X = df[[my_features]] #all my features
y = df['gold_standard'] #labels
clf = RandomForestClassifier(random_state = 42, class_weight="balanced")
rfecv = RFECV(estimator=clf, step=1, cv=StratifiedKFold(10), scoring='roc_auc')
rfecv.fit(X,y)
print("Optimal number of features : %d" % rfecv.n_features_)
features=list(X.columns[rfecv.support_])
我还按如下方式执行 GridSearchCV
以如下调整 RandomForestClassifier
的超参数.
I am also performing GridSearchCV
as follows to tune the hyperparameters of RandomForestClassifier
as follows.
X = df[[my_features]] #all my features
y = df['gold_standard'] #labels
x_train, x_test, y_train, y_test = train_test_split(X, y, random_state=0)
rfc = RandomForestClassifier(random_state=42, class_weight = 'balanced')
param_grid = {
'n_estimators': [200, 500],
'max_features': ['auto', 'sqrt', 'log2'],
'max_depth' : [4,5,6,7,8],
'criterion' :['gini', 'entropy']
}
k_fold = StratifiedKFold(n_splits=10, shuffle=True, random_state=0)
CV_rfc = GridSearchCV(estimator=rfc, param_grid=param_grid, cv= k_fold, scoring = 'roc_auc')
CV_rfc.fit(x_train, y_train)
print(CV_rfc.best_params_)
print(CV_rfc.best_score_)
print(CV_rfc.best_estimator_)
pred = CV_rfc.predict_proba(x_test)[:,1]
print(roc_auc_score(y_test, pred))
但是,我不清楚如何将特征选择 (rfecv
) 与 GridSearchCV
合并.
However, I am not clear how to merge feature selection (rfecv
) with GridSearchCV
.
当我运行@Gambit 建议的答案时,出现以下错误:
When I run the answer suggested by @Gambit I got the following error:
ValueError: Invalid parameter criterion for estimator RFECV(cv=StratifiedKFold(n_splits=10, random_state=None, shuffle=False),
estimator=RandomForestClassifier(bootstrap=True, class_weight='balanced',
criterion='gini', max_depth=None, max_features='auto',
max_leaf_nodes=None, min_impurity_decrease=0.0,
min_impurity_split=None, min_samples_leaf=1,
min_samples_split=2, min_weight_fraction_leaf=0.0,
n_estimators='warn', n_jobs=None, oob_score=False,
random_state=42, verbose=0, warm_start=False),
min_features_to_select=1, n_jobs=None, scoring='roc_auc', step=1,
verbose=0). Check the list of available parameters with `estimator.get_params().keys()`.
我可以通过在 param_grid
参数列表中使用 estimator__
来解决上述问题.
I could resolve the above issue by using estimator__
in the param_grid
parameter list.
我现在的问题是如何使用 x_test
中选定的特征和参数来验证模型是否可以在未见数据的情况下正常工作.如何获得最佳特征
并使用最佳超参数
对其进行训练?
My question now is How to use the selected features and parameters in x_test
to verify if the model works fine with unseen data. How can I obtain the best features
and train it with the optimal hyperparameters
?
如果需要,我很乐意提供更多详细信息.
I am happy to provide more details if needed.
推荐答案
基本上,您希望在使用递归特征消除(使用交叉验证)进行特征选择后微调分类器的超参数(使用交叉验证).

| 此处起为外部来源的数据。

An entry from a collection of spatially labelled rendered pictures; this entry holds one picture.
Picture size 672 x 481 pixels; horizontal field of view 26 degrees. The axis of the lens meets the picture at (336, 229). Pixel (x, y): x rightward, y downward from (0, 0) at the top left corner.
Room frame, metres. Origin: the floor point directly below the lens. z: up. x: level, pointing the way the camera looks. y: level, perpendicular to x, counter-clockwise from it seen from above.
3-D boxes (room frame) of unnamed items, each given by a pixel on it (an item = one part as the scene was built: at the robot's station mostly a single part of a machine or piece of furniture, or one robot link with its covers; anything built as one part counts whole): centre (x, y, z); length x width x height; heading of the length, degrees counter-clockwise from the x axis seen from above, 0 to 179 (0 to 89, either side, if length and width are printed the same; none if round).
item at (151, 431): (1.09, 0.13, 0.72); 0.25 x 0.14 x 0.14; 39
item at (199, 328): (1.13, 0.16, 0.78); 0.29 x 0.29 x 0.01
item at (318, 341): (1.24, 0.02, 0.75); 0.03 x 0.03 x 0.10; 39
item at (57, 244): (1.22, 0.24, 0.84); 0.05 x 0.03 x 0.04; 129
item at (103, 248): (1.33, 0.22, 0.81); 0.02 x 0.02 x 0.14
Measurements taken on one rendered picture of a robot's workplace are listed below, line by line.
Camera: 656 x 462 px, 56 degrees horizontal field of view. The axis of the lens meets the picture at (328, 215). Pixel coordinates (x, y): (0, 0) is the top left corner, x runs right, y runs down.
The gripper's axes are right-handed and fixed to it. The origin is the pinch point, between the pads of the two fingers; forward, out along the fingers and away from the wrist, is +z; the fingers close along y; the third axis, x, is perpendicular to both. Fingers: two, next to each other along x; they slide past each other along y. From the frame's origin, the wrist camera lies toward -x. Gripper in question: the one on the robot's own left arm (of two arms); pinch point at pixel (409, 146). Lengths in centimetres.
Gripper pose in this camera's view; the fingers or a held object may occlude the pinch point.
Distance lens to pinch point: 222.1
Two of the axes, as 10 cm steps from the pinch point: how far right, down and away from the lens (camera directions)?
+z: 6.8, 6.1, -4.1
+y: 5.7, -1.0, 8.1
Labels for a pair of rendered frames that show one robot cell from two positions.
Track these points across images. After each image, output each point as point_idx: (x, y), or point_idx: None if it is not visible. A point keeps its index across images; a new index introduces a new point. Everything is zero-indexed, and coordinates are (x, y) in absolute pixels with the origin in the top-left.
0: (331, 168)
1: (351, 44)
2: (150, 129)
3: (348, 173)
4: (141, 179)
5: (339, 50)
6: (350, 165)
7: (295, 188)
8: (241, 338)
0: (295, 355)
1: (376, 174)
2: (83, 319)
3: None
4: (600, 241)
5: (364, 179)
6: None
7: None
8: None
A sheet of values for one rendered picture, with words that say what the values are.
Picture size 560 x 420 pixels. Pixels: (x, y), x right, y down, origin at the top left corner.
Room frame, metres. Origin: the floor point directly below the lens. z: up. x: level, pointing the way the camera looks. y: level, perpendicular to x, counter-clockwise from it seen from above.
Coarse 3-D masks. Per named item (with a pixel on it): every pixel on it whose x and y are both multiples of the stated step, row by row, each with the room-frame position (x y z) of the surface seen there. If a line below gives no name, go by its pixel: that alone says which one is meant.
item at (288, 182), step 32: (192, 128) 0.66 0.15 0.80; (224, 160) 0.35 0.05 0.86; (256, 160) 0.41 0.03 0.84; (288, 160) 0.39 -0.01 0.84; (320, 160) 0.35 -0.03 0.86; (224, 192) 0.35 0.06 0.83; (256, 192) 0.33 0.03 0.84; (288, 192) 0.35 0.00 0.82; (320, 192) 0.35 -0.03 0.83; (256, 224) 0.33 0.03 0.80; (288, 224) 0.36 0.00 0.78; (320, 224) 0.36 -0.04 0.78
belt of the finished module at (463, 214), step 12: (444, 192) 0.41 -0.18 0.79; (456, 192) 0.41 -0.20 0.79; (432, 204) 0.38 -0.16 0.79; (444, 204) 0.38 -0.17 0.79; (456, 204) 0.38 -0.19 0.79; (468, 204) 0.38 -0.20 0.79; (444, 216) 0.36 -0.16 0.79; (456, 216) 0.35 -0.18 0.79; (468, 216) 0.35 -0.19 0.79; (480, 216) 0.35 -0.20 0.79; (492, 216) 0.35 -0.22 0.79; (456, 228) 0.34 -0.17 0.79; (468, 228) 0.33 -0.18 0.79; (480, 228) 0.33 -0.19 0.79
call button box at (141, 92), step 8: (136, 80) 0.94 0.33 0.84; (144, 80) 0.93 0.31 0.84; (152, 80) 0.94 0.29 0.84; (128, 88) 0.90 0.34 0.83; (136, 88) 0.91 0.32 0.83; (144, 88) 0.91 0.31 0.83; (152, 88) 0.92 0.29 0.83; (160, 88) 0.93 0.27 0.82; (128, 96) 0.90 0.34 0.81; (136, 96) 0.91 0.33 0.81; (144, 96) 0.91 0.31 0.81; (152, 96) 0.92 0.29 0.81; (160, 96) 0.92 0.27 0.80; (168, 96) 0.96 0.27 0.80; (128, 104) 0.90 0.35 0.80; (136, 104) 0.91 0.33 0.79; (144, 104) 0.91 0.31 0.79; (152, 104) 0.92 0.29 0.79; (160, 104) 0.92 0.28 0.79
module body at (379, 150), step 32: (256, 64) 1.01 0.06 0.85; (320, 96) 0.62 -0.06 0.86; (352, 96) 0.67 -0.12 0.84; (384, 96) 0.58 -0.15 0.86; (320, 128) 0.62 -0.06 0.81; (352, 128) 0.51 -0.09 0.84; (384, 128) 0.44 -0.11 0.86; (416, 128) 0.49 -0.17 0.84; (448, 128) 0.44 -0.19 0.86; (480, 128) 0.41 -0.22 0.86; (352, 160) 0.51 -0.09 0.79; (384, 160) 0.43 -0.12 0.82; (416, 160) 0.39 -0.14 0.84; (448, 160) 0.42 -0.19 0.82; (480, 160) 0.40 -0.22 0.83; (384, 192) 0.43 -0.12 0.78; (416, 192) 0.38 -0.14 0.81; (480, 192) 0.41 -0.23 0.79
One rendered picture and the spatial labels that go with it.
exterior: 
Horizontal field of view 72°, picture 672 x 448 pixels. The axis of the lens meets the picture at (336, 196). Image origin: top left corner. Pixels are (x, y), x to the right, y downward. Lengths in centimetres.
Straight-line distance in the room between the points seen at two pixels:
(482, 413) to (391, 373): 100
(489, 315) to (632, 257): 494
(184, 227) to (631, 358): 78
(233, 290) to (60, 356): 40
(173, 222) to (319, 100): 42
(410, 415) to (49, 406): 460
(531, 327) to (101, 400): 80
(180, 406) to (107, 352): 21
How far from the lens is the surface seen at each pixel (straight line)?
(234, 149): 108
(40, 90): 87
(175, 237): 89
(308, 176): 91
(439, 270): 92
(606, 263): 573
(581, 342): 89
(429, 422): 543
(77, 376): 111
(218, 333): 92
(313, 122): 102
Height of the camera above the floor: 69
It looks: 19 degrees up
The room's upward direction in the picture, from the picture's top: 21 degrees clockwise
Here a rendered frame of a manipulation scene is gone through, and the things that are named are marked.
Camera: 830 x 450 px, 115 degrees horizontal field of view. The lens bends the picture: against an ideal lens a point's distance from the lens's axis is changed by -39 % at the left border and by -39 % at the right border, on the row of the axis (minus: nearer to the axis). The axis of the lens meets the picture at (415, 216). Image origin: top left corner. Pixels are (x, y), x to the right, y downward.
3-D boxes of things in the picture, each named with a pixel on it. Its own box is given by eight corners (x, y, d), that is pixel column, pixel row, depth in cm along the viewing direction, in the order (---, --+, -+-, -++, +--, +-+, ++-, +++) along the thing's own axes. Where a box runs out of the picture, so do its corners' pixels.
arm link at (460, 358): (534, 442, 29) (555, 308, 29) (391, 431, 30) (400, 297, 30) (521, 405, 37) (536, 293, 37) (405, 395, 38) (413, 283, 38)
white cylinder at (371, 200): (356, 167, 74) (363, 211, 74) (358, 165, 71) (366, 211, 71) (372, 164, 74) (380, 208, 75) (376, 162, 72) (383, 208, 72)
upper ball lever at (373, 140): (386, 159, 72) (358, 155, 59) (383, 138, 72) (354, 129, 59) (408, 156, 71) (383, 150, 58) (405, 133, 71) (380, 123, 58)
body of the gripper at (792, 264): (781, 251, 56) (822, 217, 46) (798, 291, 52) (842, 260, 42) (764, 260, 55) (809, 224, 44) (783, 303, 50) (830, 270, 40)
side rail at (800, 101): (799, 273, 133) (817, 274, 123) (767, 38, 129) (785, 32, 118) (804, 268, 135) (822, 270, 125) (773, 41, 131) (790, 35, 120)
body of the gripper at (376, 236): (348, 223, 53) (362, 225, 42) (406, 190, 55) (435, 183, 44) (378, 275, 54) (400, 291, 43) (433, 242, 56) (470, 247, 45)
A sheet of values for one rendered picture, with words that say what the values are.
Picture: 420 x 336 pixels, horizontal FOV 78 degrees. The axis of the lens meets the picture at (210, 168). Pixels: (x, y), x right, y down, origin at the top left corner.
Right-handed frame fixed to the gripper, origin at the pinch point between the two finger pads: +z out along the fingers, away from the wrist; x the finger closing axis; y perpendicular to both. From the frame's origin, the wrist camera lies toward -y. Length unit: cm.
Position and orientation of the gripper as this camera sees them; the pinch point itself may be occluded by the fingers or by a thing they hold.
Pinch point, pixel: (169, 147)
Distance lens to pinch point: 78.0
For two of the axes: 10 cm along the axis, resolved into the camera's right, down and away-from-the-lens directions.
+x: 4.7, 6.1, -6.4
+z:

Basically you want to fine tune the hyper parameter of your classifier (with Cross validation) after feature selection using recursive feature elimination (with Cross validation).
管道对象正是用于组装数据转换和应用估计器的目的.
Pipeline object is exactly meant for this purpose of assembling the data transformation and applying estimator.
也许您可以使用不同的模型(GradientBoostingClassifier
等)进行最终分类.可以使用以下方法:
May be you could use a different model (GradientBoostingClassifier
, etc. ) for your final classification. It would be possible with the following approach:
from sklearn.datasets import load_breast_cancer
from sklearn.feature_selection import RFECV
from sklearn.model_selection import GridSearchCV
from sklearn.model_selection import train_test_split
from sklearn.ensemble import RandomForestClassifier
X, y = load_breast_cancer(return_X_y=True)
X_train, X_test, y_train, y_test = train_test_split(X, y,
test_size=0.33,
random_state=42)
from sklearn.pipeline import Pipeline
#this is the classifier used for feature selection
clf_featr_sele = RandomForestClassifier(n_estimators=30,
random_state=42,
class_weight="balanced")
rfecv = RFECV(estimator=clf_featr_sele,
step=1,
cv=5,
scoring = 'roc_auc')
#you can have different classifier for your final classifier
clf = RandomForestClassifier(n_estimators=10,
random_state=42,
class_weight="balanced")
CV_rfc = GridSearchCV(clf,
param_grid={'max_depth':[2,3]},
cv= 5, scoring = 'roc_auc')
pipeline = Pipeline([('feature_sele',rfecv),
('clf_cv',CV_rfc)])
pipeline.fit(X_train, y_train)
pipeline.predict(X_test)
现在,您可以将此管道(包括特征选择)应用于测试数据.
Now, you can apply this pipeline (Including feature selection) for test data.
这篇关于如何在python的sklearn中使用gridsearchcv执行特征选择的文章就介绍到这了,希望我们推荐的答案对大家有所帮助,也希望大家多多支持IT屋!